:: TASK DIRECTIONS ::
Where does the word "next" occur in the entries below? Copy every line that has it.

*** DATA SUPPLIED ***

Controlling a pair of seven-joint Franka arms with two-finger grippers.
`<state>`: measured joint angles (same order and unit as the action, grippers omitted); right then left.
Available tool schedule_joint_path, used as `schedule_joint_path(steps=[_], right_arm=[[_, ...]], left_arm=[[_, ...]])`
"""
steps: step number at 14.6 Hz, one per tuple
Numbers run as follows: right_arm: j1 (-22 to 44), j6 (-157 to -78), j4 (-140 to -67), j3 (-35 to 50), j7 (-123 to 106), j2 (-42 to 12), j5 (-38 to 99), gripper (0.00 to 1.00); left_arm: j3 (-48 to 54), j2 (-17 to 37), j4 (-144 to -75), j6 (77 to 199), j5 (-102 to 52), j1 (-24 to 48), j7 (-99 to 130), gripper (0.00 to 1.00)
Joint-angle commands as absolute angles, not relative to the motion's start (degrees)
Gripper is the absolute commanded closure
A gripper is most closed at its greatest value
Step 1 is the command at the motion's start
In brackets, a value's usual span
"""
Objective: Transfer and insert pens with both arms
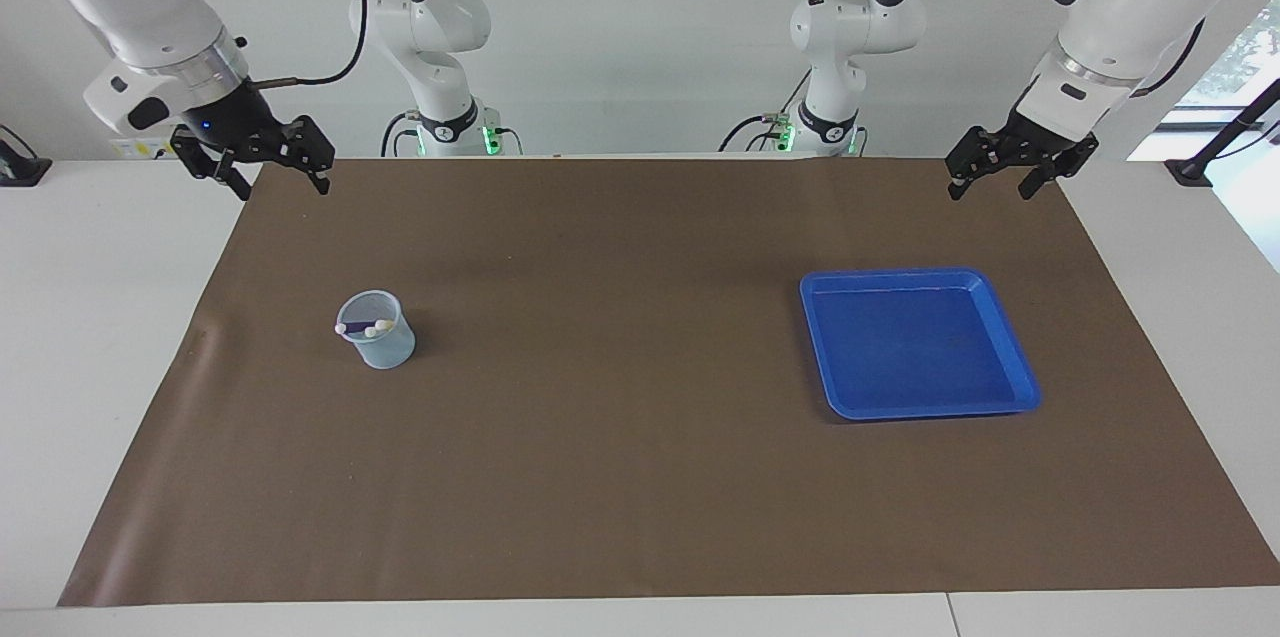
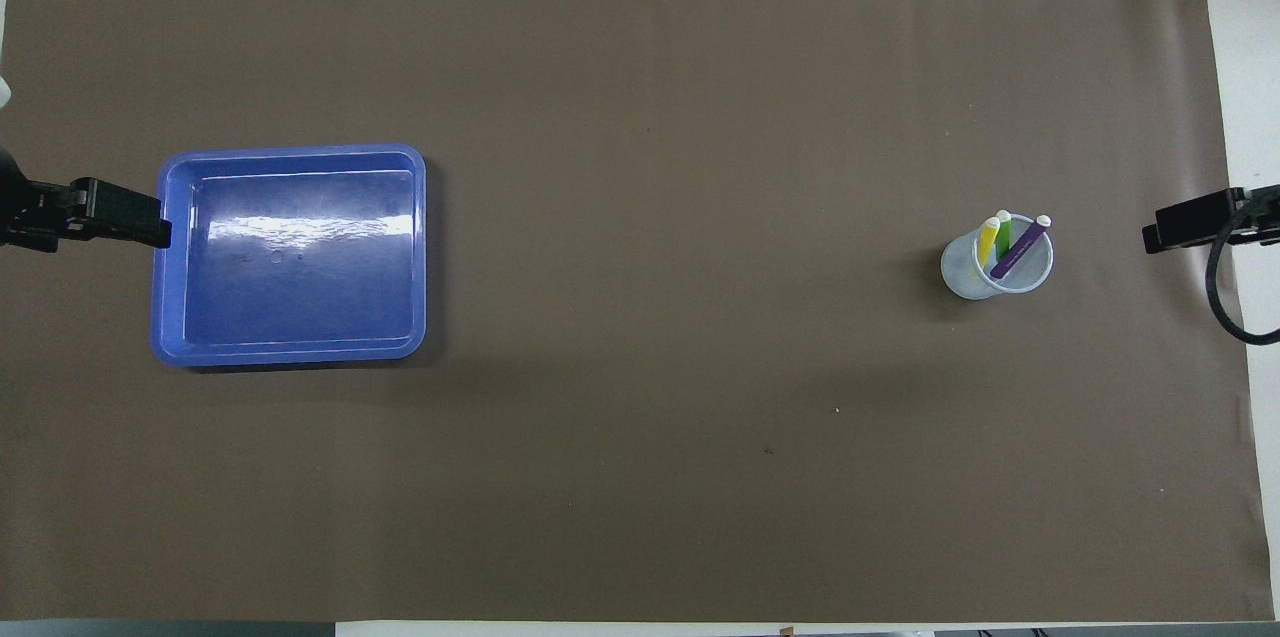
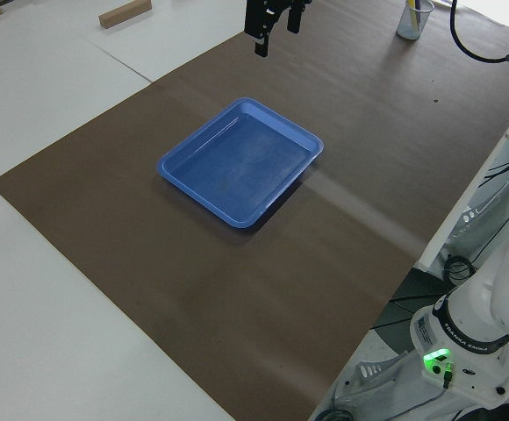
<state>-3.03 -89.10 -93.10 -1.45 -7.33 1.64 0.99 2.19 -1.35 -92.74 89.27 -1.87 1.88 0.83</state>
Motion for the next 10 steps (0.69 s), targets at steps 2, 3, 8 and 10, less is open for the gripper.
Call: schedule_joint_path(steps=[2,3,8,10], right_arm=[[-1.6,-88.2,-93.1,-2.0,-6.2,2.7,-1.3,0.0],[-0.6,-87.2,-93.6,-2.1,-5.9,3.2,-1.5,0.0],[-0.5,-86.9,-95.5,-2.1,-5.9,4.9,-1.6,0.0],[-0.7,-86.1,-96.2,-2.1,-5.8,5.3,-1.5,0.0]], left_arm=[[2.2,-2.6,-94.6,90.6,-1.1,1.7,0.6,0.0],[2.2,-2.6,-94.6,90.6,-1.1,1.7,0.6,0.0],[2.2,-2.6,-94.6,90.6,-1.1,1.7,0.6,0.0],[2.2,-2.6,-94.6,90.6,-1.1,1.7,0.6,0.0]])
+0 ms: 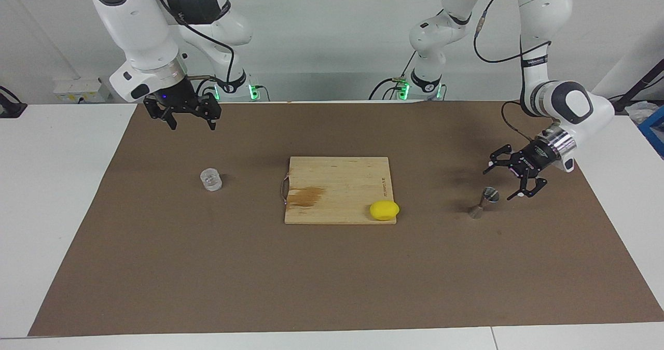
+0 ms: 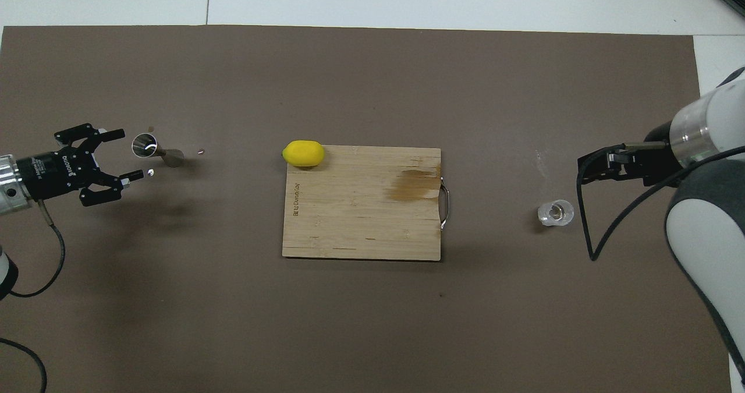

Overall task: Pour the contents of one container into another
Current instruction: 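Reach the left gripper to the small metal cup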

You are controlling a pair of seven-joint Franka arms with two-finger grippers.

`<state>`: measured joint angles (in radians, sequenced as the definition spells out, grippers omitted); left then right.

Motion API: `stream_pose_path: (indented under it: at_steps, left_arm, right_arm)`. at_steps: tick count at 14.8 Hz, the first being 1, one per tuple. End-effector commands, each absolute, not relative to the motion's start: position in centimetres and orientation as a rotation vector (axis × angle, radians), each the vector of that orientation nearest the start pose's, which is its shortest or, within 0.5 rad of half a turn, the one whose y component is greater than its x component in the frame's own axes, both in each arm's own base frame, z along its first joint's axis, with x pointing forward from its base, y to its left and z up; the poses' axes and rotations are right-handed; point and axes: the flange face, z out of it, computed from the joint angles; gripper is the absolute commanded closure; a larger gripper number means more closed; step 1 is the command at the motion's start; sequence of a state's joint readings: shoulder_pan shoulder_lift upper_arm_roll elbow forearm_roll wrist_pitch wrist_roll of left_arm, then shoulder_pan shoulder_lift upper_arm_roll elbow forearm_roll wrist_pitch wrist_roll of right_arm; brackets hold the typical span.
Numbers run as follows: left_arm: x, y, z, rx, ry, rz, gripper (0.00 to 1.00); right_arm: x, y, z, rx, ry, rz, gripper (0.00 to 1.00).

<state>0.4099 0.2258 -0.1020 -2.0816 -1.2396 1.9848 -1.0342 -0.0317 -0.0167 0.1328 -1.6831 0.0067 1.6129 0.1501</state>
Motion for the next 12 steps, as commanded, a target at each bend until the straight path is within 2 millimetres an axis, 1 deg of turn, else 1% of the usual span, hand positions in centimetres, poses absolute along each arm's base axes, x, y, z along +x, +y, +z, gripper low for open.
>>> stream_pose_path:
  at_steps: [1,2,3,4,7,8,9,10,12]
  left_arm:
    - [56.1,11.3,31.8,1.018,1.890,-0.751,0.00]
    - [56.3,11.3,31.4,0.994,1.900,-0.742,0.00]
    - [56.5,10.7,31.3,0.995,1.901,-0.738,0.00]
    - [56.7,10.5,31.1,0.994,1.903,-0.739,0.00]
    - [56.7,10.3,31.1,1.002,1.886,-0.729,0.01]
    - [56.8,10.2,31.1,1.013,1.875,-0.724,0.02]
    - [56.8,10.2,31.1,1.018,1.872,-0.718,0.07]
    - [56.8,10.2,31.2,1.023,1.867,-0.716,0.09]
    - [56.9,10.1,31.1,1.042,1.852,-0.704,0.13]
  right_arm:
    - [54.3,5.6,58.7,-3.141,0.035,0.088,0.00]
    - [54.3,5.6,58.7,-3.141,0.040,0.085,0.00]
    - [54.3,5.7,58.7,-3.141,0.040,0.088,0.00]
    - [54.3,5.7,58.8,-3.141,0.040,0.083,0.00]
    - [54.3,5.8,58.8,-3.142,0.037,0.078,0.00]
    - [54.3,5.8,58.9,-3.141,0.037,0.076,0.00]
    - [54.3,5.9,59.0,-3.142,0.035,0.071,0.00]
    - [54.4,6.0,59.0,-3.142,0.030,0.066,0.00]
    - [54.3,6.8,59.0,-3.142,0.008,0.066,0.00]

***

:: RESPONSE TO THE EXERCISE ::
Motion for the next 10 steps (0.69 s), targets at steps 2, 3, 8 and 10, less is open for the gripper.
Motion for the next 12 steps, as commanded, a target at each bend until the straight path is within 2 millimetres an axis, 1 deg of turn, else 1% of the usual span, hand positions in centimetres, poses absolute along each arm's base axes, x, y, z along +x, +y, +z, gripper low for open.

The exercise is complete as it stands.